1

Here I have this dataframe and I am trying to remove the duplicate elements from each array in column 2 as follows and resultant array in Column 3.

Column1    Column 2                                                      Column3
0        [ABC|QWER|12345, ABC|QWER|12345]                         [ABC|QWER|12345] 
1        [TBC|WERT|567890,TBC|WERT|567890]                        [TBC|WERT|567890]
2        [ERT|TYIO|9845366, ERT|TYIO|9845366,ERT|TYIO|5]   [ERT|TYIO|9845366, ERT|TYIO|5]
3        NaN                                               NaN
4        [SAR|QWPO|34564557,SAR|QWPO|3456455]             [SAR|QWPO|34564557,SAR|QWPO|3456455]
5        NaN                                              NaN
6        [SE|WERT|12233412]                                [SE|WERT|12233412]
7        NaN                                               NaN

I m using following codes but its showing the error of malformed node or string.Please help to solve this.

import ast
    def ddpe(a):
    return list(dict.fromkeys(ast.literal_eval(a)))

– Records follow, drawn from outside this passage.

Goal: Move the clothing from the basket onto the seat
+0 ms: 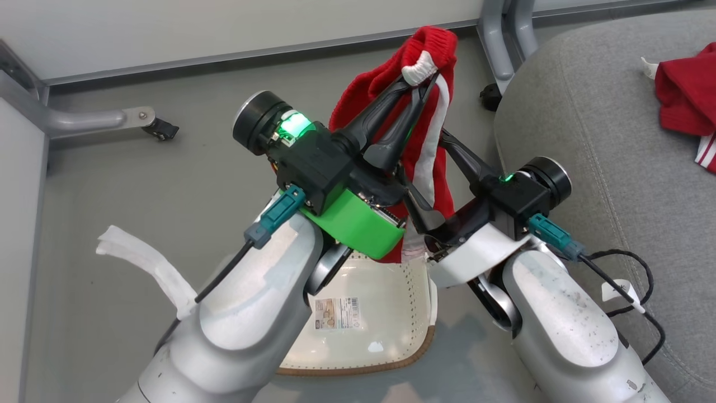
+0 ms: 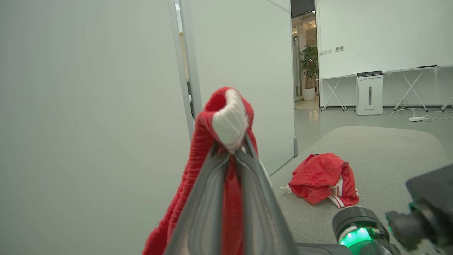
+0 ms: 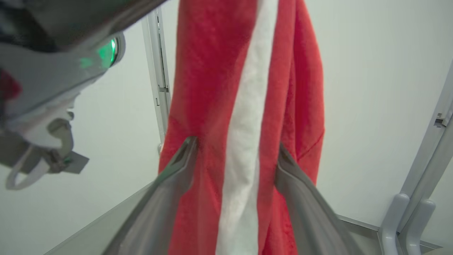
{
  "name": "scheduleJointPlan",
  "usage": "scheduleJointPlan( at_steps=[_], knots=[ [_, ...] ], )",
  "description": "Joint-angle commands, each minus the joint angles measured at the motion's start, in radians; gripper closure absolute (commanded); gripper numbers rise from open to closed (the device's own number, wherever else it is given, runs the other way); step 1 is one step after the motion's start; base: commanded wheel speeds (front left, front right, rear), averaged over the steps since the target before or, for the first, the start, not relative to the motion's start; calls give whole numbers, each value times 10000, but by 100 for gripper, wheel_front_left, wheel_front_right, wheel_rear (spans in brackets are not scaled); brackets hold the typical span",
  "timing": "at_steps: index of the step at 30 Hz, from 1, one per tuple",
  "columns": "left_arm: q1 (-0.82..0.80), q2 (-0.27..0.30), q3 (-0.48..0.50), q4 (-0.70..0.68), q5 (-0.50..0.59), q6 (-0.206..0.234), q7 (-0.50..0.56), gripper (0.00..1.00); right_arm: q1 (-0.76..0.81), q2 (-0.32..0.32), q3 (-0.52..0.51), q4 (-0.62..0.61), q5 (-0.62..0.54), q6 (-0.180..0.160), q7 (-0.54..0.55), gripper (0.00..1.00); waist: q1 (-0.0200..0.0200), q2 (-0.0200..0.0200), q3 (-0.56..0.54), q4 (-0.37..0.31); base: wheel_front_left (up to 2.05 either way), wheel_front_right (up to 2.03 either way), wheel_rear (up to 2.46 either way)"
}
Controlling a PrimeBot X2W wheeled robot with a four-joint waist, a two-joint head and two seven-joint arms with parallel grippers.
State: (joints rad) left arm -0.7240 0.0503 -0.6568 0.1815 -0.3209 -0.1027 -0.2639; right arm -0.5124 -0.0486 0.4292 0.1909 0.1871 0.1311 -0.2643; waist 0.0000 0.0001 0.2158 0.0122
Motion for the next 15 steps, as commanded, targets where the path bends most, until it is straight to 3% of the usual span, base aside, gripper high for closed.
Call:
scheduleJointPlan(
  at_steps=[1, 4, 5, 6, 15],
  knots=[
    [23, 4, -69, -78, -111, 72, -6, 100, -130, -35, 22, 190, 68, -7, -2, 0, 0, -1, 51, 65, 0, 0, 0],
    [-42, 4, -201, -172, -196, 147, -6, 100, -192, -33, 44, 567, 164, -7, -1, 0, 0, -1, 94, 134, 0, 0, 0],
    [-59, 4, -231, -199, -211, 157, -6, 100, -218, -35, 37, 629, 235, -7, -1, 30, 0, -1, 103, 149, 0, 0, 0],
    [-71, 4, -265, -220, -240, 179, -6, 100, -260, -33, 40, 662, 269, -7, -1, 100, 0, -1, 114, 162, 0, 0, 0],
    [15, 3, -347, -146, -249, 222, -6, 100, -188, -33, 60, 783, 527, -7, -1, 100, 0, -1, 117, 146, 0, 0, 0]
  ],
)
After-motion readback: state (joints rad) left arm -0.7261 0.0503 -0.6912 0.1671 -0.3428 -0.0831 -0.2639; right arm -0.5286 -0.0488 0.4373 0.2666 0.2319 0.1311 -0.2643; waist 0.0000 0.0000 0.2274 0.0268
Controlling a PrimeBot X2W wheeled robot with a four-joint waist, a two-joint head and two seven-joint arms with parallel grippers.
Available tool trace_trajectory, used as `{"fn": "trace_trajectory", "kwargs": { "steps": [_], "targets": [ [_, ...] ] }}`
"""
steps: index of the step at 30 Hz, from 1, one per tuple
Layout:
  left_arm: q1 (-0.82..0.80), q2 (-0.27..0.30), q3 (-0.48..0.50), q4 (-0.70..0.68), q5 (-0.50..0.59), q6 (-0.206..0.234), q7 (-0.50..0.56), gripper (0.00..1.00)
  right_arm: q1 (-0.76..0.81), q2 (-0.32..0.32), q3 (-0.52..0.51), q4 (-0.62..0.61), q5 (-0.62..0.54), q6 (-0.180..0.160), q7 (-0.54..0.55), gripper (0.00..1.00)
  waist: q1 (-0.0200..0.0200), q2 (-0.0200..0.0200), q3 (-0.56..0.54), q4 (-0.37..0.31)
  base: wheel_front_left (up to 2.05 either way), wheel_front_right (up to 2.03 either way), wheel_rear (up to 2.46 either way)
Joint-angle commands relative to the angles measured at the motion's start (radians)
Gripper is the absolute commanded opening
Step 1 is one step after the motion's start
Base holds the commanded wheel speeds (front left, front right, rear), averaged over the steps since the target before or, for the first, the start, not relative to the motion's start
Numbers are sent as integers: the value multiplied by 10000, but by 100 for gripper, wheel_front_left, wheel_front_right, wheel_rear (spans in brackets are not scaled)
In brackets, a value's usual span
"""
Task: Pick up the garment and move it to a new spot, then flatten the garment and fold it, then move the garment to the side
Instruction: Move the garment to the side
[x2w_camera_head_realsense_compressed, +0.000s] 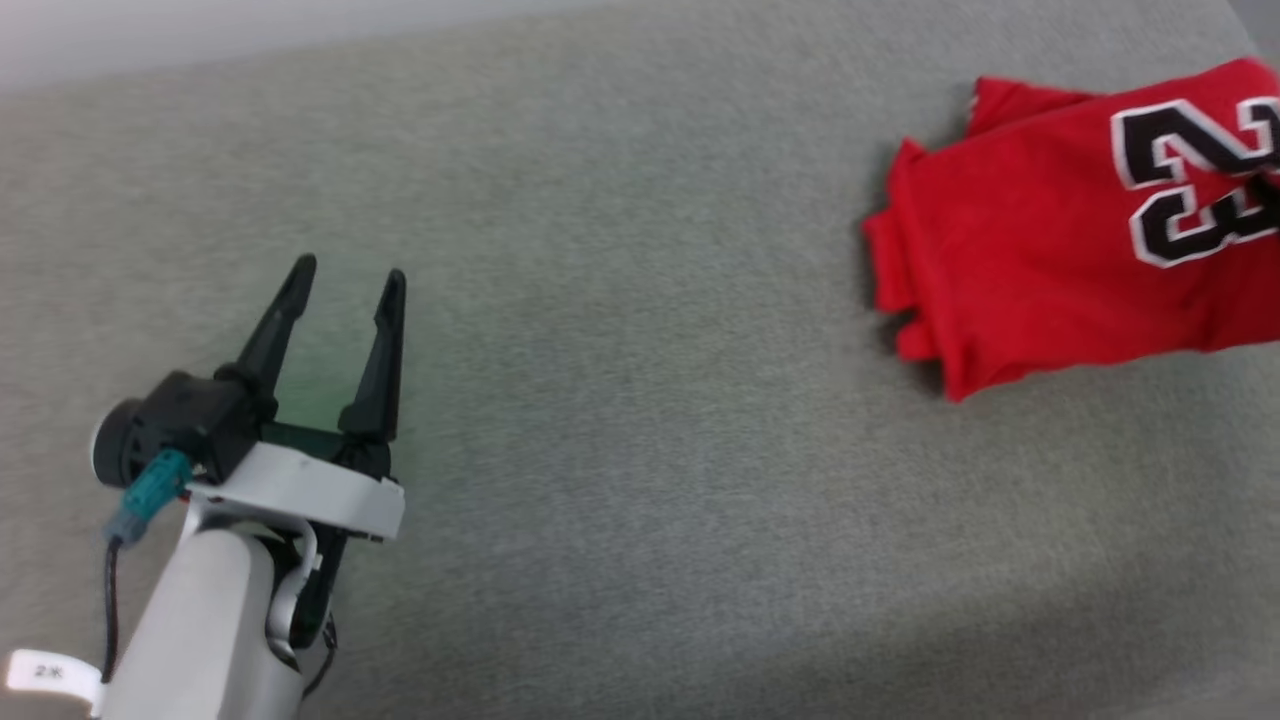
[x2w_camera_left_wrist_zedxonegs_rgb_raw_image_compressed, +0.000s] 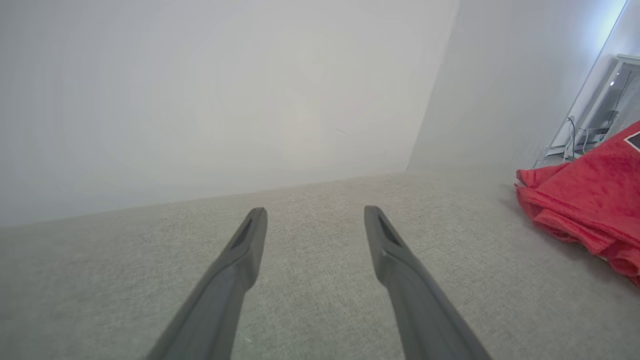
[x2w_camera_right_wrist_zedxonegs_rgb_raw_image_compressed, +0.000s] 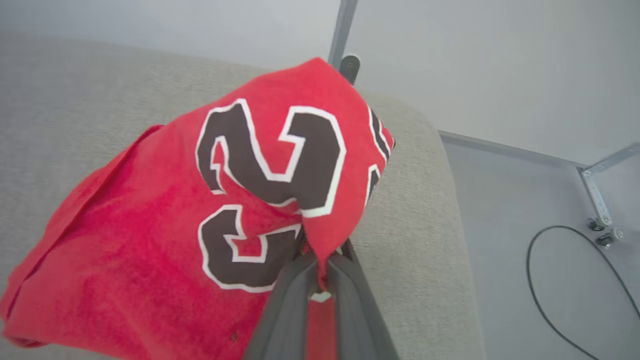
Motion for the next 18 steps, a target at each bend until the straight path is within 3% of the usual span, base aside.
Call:
{"fn": "trace_trajectory", "kwargs": {
  "steps": [1, 12, 18],
  "targets": [
    [-114, 59, -19, 5, 73, -24, -2, 100, -176, -50, 71, 64, -7, -11, -135, 0, 0, 0, 492, -488, 0, 0, 0],
    [-665, 355, -355, -58, 99, -24, 85, 100, -1388, -672, 1263, 1623, 90, -11, -1532, 0, 0, 0, 1243, -758, 0, 0, 0],
    [-897, 430, -470, -190, 91, -25, 178, 100, -2048, -704, 1923, 2573, -236, -11, -2321, 0, 0, 0, 1646, -665, 0, 0, 0]
  ]
}}
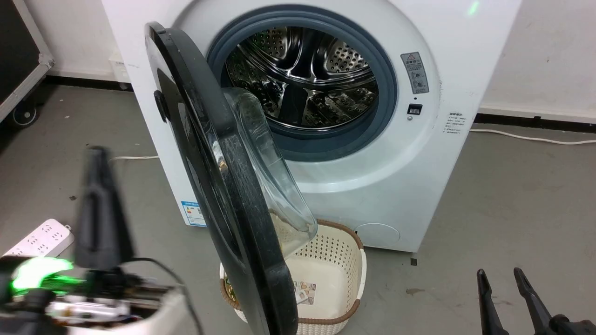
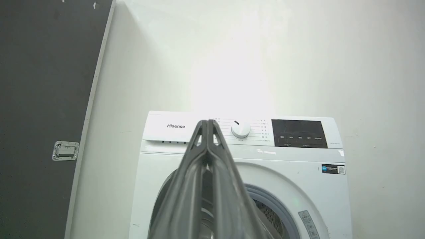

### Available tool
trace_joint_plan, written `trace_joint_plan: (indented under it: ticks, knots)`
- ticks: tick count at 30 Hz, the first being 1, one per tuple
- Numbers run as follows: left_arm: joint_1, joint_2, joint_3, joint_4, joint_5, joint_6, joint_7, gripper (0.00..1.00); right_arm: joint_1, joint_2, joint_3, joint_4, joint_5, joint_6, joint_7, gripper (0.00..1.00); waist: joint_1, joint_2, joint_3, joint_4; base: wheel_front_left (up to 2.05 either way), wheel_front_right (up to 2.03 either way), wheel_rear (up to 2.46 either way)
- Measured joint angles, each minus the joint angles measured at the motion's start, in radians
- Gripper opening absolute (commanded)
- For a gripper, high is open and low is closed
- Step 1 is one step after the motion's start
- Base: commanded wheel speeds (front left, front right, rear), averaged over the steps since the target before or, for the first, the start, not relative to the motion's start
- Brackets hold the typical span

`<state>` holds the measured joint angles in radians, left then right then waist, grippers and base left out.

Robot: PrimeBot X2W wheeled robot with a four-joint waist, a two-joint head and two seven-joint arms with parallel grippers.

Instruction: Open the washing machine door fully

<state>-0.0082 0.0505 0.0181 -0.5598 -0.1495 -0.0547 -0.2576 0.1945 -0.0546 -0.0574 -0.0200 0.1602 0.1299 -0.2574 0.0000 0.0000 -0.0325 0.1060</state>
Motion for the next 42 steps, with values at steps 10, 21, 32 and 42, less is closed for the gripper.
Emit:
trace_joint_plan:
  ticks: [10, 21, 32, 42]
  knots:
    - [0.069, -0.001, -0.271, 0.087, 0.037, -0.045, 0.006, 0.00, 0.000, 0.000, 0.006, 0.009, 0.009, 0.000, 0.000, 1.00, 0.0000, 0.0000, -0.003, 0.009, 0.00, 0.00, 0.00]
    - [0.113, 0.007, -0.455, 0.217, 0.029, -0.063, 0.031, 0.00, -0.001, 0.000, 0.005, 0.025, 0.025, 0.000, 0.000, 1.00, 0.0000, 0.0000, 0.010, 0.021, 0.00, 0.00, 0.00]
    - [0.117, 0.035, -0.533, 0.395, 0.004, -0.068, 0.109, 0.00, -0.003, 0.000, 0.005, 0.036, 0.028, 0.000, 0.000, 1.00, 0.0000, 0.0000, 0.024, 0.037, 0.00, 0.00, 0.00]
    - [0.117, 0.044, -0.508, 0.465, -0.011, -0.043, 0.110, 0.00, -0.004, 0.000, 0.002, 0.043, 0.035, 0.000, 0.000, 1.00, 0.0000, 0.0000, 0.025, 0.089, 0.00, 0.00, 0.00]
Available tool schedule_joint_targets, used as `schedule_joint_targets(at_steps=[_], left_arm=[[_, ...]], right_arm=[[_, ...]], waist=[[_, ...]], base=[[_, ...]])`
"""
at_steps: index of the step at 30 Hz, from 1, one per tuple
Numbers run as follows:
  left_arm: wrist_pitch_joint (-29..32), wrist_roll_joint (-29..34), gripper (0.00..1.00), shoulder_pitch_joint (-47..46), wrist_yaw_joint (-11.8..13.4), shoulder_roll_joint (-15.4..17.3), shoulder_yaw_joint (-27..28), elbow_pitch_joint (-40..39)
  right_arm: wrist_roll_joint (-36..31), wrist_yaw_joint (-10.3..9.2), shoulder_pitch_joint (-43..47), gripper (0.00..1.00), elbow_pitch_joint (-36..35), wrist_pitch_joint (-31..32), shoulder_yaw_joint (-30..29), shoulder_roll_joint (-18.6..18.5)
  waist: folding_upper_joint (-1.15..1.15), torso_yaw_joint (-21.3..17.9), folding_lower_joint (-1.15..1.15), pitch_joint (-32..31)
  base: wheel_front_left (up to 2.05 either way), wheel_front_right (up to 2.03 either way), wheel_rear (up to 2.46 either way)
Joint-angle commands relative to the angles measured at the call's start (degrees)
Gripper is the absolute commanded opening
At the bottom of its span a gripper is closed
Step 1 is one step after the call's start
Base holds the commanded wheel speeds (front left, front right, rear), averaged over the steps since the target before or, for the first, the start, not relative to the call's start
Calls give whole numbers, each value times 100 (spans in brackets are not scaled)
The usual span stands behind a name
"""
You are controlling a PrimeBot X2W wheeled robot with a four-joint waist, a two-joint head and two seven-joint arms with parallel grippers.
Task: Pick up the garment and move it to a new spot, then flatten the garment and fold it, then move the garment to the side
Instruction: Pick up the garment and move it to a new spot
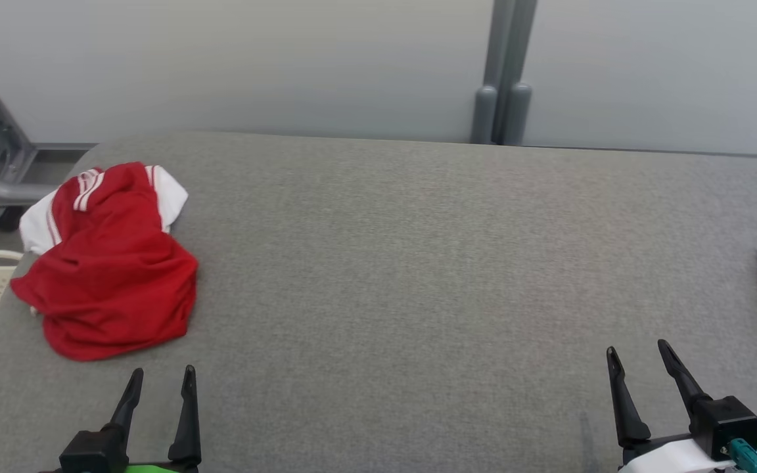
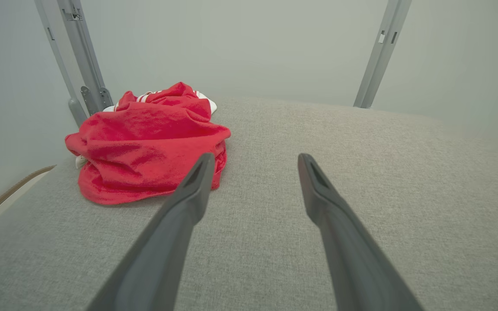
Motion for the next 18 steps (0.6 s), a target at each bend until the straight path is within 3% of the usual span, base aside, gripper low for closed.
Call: schedule_joint_targets(at_steps=[1,6,9,10,18], left_arm=[[-1,41,100,39,-10,-15,-44,-6],[-1,31,100,208,-12,21,-20,-38],[-1,6,100,249,-12,27,17,-55],[-1,-53,100,405,16,-42,238,-220],[1,-36,100,181,0,-129,163,-185]], right_arm=[[39,-8,-7,100,-22,-26,24,-6],[63,-8,-160,100,6,-27,251,0],[85,-8,-200,100,33,-26,327,1],[106,-8,-394,100,118,-24,602,-5],[112,-8,-336,100,76,-24,523,-8]], waist=[[44,811,0,-110],[44,1612,0,-196],[44,1868,0,-235],[44,2048,0,-177],[44,2066,0,-84]], base=[[0,0,0],[0,0,0],[0,0,0],[0,0,0],[0,0,0]])
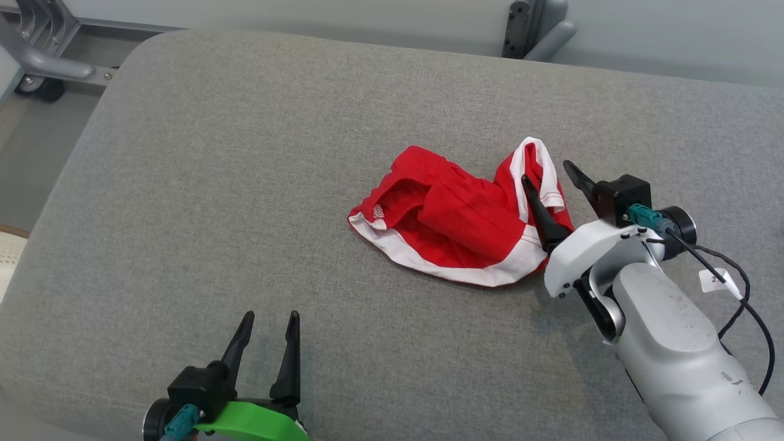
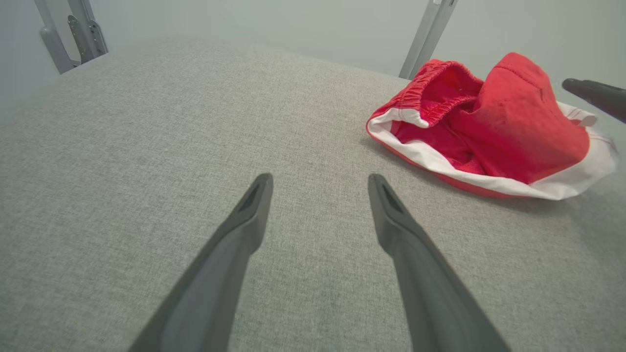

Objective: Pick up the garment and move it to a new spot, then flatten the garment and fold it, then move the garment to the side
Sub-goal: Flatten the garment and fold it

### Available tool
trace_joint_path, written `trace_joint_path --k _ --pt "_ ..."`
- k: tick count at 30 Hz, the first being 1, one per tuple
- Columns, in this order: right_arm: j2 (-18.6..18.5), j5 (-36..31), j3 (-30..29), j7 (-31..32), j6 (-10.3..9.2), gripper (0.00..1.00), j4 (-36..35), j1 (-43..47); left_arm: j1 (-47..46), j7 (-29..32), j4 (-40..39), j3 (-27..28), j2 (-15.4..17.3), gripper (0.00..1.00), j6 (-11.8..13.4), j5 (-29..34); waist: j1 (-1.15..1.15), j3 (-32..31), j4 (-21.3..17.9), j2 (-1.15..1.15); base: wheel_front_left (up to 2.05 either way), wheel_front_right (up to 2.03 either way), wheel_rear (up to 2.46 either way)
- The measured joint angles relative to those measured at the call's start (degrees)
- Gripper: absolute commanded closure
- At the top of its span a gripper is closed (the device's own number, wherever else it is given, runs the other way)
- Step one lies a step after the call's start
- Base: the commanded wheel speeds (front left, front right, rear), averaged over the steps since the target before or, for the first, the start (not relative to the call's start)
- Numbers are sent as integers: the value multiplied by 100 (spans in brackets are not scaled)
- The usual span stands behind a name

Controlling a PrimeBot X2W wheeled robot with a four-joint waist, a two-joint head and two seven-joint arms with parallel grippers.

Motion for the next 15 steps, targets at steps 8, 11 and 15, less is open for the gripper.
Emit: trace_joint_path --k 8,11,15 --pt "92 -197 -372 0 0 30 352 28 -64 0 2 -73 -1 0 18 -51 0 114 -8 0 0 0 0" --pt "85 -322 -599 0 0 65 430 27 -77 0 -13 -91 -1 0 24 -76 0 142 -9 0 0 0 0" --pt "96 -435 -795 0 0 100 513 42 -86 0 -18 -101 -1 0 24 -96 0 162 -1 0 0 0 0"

  df['column3'] = df['column2'].apply(ddpe)
Cuckoo
  • 97
  • 9

1 Answers1

4

I'm assuming the values of 'column2' are strings since you are trying to use ast.literal_eval. In that case, try this instead

import pandas as pd
import numpy as np

def ddpe(str_val):
    if pd.isna(str_val):  # return NaN if value is NaN
        return np.nan  
    # Remove the square brackets, split on ',' and strip possible
    # whitespaces between elements   
    vals = [v.strip() for v in str_val.strip('[]').split(',')]
    # remove duplicates keeping the original order
    return list(dict.fromkeys(vals))

df['column3'] = df['column2'].apply(ddpe)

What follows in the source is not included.